Presque tous les peuples qui ont agi fortement sur le monde, ceux qui ont conçu, suivi et exécuté de grands desseins, depuis les Romains jusqu'aux Anglais, étaient dirigés par une aristocratie, et comment s'en étonner?
Ce qu'il y a de plus fixe au monde dans ses vues, c'est une aristocratie. La masse du peuple peut être séduite par son ignorance ou ses passions; on peut surprendre l'esprit d'un roi et le faire vaciller dans ses projets; et d'ailleurs un roi n'est point immortel.

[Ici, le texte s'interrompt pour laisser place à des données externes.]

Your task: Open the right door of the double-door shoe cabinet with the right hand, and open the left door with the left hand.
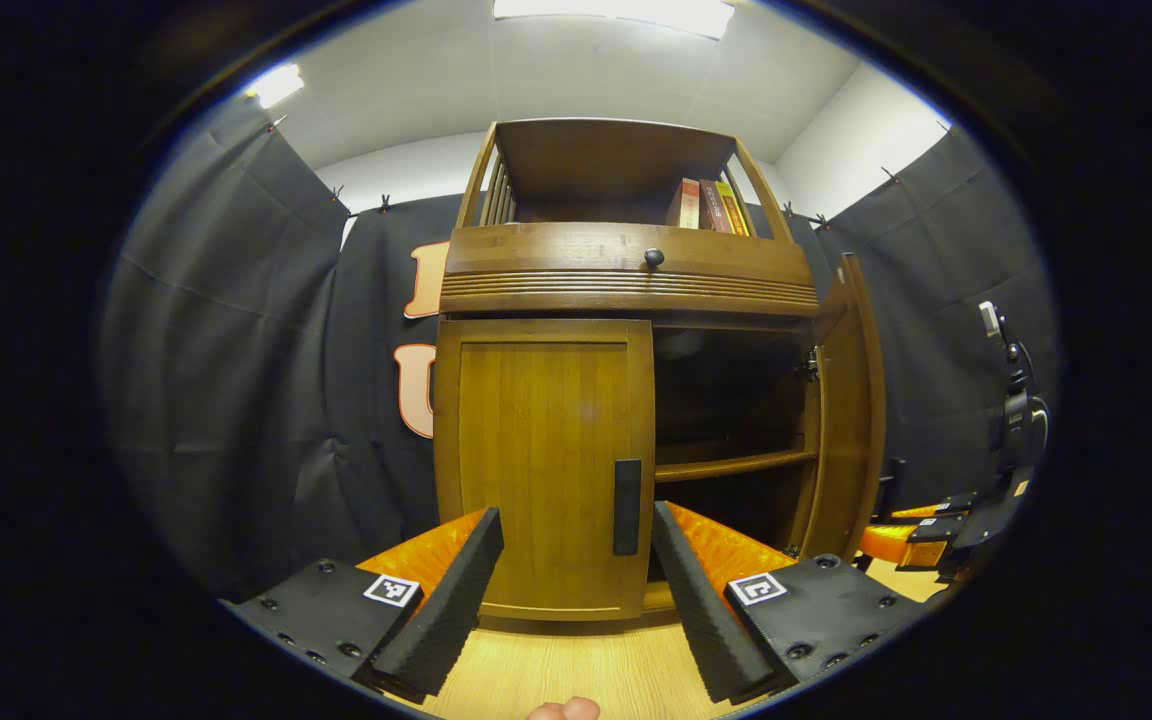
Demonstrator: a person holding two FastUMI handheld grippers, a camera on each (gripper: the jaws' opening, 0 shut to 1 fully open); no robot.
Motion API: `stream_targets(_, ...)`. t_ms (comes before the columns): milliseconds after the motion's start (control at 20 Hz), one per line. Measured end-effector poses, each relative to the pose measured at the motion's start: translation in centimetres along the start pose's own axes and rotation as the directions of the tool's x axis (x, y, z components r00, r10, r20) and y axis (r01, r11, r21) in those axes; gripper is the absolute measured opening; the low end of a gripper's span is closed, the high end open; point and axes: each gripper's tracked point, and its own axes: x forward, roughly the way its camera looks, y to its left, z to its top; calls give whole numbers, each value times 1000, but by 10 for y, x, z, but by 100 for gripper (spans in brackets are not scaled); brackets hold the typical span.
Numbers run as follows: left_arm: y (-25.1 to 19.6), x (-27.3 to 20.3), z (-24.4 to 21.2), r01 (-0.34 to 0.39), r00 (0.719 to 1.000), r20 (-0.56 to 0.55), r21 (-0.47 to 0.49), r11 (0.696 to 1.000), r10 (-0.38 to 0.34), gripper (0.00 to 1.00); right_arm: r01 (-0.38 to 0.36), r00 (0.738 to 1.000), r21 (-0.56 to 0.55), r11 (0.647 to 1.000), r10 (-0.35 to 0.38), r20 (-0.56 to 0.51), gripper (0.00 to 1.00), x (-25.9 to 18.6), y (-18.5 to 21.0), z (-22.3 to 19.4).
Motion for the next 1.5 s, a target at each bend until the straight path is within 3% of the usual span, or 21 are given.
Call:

Mais un corps aristocratique est trop nombreux pour être capté, trop peu nombreux pour céder aisément à l'enivrement de passions irréfléchies. Un corps aristocratique est un homme ferme et éclairé qui ne meurt point.[Retour à la Table des Matières]
CHAPITRE VI.
QUELS SONT LES AVANTAGES RÉELS QUE LA SOCIÉTÉ AMÉRICAINE RETIRE DU GOUVERNEMENT DE LA DÉMOCRATIE.
Avant de commencer le présent chapitre, je sens le besoin de rappeler au lecteur ce que j'ai déjà indiqué plusieurs fois dans le cours de ce livre.
La constitution politique des États-Unis me paraît l'une des formes que la démocratie peut donner à son gouvernement; mais je ne considère pas les institutions américaines comme les seules ni comme les meilleures qu'un peuple démocratique doive adopter.
En faisant connaître quels biens les Américains retirent du gouvernement de la démocratie, je suis donc loin de prétendre ni de penser que de pareils avantages ne puissent être obtenus qu'à l'aide des mêmes lois.
DE LA TENDANCE GÉNÉRALE DES LOIS SOUS L'EMPIRE DE LA DÉMOCRATIE AMÉRICAINE, ET DE L'INSTINCT DE CEUX QUI LES APPLIQUENT.
Les vices de la démocratie se voient tout d'un coup. — Ses avantages ne s'aperçoivent qu'à la longue. — La démocratie américaine est souvent inhabile, mais la tendance générale de ses lois est profitable. — Les fonctionnaires publics, sous la démocratie américaine, n'ont point d'intérêts permanents qui diffèrent de ceux du plus grand nombre. — Ce qui en résulte.
Les vices et les faiblesses du gouvernement de la démocratie se voient sans peine; on les démontre par des faits patents, tandis que son influence salutaire s'exerce d'une manière insensible, et pour ainsi dire occulte. Ses défauts frappent du premier abord, mais ses qualités ne se découvrent qu'à la longue.